• Financial Holding Companies: Pros and Cons
  • May 2, 2003 | Author: Karen L. Grandstrand
  • Law Firm: Fredrikson & Byron, P.A. - Minneapolis Office
  • Before forming a financial holding company ("FHC") as allowed by the Gramm-Leach-Bliley Act, do a careful assessment of the benefits and risks of this new form of financial entity. An FHC allows expansion into nonbanking activities previously prohibited for banking organizations, but it may present capital, enforcement, and regulatory oversight risks.

    The Gramm-Leach-Bliley Act enables a bank holding company ("BHC") that qualifies as an FHC to engage in nonbanking activities that are financial in nature, incidental to financial activities, and complementary. Thus, the law allows affiliations between banks, insurance companies, and securities firms. FHCs can now engage in securities underwriting, provide a full range of insurance products without geographic and other limitations, and engage in merchant banking. Over time, the Federal Reserve will expand this list, thereby widening the gap between BHCs and FHCs.

    FHCs have been in existence only since March. However, over 430 BHCs have elected to become FHCs. Almost 75% of these FHCs have assets of less than $1 billion, and roughly a quarter of them are under $150 million. Many are not currently using the FHC structure to enter new lines of business but have "warehoused" the authority in case they wish to use it in the future.

    The primary reasons for forming an FHC are to expand into new activities and to offer current activities in a more streamlined, less restricted manner. The FHC structure allows a banking organization to engage in nonbanking activities to the fullest extent allowed by law.
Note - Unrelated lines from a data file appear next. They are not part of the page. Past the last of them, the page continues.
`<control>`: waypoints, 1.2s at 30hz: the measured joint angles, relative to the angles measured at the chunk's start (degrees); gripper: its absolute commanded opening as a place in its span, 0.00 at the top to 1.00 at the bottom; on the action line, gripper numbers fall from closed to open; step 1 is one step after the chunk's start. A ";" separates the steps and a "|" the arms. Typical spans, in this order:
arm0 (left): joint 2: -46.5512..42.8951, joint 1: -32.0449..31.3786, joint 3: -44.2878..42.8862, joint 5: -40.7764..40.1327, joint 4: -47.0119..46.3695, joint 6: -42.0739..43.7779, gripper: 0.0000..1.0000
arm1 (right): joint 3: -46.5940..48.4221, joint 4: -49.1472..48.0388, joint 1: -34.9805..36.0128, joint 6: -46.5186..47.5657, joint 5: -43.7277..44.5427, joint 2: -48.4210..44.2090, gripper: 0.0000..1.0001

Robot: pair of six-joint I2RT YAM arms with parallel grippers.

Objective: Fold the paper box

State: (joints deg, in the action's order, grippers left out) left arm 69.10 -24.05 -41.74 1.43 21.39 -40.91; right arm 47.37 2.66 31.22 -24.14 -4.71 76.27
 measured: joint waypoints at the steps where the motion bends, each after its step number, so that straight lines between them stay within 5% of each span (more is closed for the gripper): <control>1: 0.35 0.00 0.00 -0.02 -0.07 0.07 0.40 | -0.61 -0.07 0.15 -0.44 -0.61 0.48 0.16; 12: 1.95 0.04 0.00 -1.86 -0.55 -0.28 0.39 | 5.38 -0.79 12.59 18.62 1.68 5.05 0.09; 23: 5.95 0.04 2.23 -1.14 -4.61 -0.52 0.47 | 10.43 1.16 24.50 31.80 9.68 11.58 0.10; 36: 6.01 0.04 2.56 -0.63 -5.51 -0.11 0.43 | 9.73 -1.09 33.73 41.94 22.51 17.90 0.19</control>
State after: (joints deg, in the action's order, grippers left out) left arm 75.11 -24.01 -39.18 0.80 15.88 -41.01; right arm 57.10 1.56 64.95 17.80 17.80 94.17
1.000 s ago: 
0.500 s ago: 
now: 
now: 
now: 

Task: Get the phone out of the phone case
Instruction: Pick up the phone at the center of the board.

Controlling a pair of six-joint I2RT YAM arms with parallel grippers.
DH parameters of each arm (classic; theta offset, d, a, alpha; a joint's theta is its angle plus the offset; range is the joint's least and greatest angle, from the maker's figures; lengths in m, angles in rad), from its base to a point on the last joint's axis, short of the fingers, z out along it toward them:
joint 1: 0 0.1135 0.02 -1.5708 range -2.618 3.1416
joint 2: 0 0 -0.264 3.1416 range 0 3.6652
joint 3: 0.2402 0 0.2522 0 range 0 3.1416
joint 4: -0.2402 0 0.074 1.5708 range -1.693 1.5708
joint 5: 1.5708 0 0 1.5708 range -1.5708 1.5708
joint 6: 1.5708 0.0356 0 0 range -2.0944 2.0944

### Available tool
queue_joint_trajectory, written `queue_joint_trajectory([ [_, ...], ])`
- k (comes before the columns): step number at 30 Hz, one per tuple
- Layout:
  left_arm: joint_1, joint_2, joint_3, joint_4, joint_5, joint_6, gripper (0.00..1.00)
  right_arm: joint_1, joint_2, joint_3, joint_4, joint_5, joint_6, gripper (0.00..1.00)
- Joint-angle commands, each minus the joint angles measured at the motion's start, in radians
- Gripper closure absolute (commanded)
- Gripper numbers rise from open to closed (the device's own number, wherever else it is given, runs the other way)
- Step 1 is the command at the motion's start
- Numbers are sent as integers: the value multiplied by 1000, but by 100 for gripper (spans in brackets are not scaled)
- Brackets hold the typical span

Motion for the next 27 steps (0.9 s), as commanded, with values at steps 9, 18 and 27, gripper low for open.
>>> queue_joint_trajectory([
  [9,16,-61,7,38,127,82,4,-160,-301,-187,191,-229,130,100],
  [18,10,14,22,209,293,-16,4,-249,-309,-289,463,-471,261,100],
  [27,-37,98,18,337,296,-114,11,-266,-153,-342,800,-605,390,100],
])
    Most banking organizations assume that forming an FHC has no downsides. This may not necessarily be the case. Before forming an FHC, an organization should consider three potential risks.

    The first risk relates to capital requirements. The Federal Reserve System, the primary regulator of FHCs, is currently reviewing whether all FHCs should be subject to consolidated capital requirements. Currently, BHCs under $150 million are not subject to such requirements.
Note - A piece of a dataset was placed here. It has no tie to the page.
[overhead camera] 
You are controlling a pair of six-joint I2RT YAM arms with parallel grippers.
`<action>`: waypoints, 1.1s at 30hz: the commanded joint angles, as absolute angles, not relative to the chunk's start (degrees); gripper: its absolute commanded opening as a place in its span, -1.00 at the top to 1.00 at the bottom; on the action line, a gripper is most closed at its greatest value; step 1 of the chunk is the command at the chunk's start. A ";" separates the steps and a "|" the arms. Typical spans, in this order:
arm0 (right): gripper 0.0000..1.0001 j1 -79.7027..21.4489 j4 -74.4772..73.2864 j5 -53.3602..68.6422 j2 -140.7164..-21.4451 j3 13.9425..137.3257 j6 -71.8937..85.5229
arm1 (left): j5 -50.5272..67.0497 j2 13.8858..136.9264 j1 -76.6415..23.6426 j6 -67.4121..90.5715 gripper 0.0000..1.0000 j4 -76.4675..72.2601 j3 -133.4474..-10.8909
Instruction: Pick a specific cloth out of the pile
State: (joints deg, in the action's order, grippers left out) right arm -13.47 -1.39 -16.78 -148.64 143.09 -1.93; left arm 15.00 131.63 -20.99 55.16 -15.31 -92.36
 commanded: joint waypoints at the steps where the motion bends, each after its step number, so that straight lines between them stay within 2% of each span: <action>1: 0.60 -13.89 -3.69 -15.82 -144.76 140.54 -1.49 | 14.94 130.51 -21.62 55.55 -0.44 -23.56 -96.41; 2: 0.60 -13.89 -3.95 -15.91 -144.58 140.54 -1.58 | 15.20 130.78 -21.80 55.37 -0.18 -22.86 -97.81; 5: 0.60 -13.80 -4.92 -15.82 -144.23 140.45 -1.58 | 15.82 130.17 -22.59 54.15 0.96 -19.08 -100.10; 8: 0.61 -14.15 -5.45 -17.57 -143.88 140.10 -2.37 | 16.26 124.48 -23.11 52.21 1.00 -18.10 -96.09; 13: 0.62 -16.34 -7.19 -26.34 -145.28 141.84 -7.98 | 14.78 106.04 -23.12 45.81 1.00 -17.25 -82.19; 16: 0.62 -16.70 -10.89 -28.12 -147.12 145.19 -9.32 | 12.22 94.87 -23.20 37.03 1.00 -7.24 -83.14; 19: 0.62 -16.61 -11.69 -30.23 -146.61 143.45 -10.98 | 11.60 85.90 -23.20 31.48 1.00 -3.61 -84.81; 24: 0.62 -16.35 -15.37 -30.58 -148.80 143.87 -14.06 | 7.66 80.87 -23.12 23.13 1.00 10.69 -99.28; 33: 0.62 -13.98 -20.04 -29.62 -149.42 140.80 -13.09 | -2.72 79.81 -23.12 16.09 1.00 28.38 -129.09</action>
    The second risk concerns enforcement actions. If an FHC's depository institutions fail to maintain their well-capitalized and well-managed status (requirements that must be met to form an FHC), the FHC will receive a notice from the Federal Reserve and will have 45 days in which to execute an agreement with the Federal Reserve on corrective action. The Federal Reserve is given broad powers to limit the conduct or activities of the FHC or any of its affiliates. Continued noncompliance can even result in forced divestiture of an FHC's banks.

    The third risk relates to supervisory examinations and inspections. Over the past several years, the Federal Reserve has established a separate oversight program for small shell BHCs. Under this program, such companies are subject to significantly less on-site supervision. Because FHCs by definition are not "shells" or "noncomplex," the Federal Reserve is currently deciding how best to monitor them. They will likely be subject to greater supervision than small BHCs.

    Banking organizations should not avoid forming FHCs simply because of the risks noted above. These risks may be small compared to the benefits of the structure. However, banking organizations should evaluate all structural options and pick the one best-suited to the organization's current and future business plans.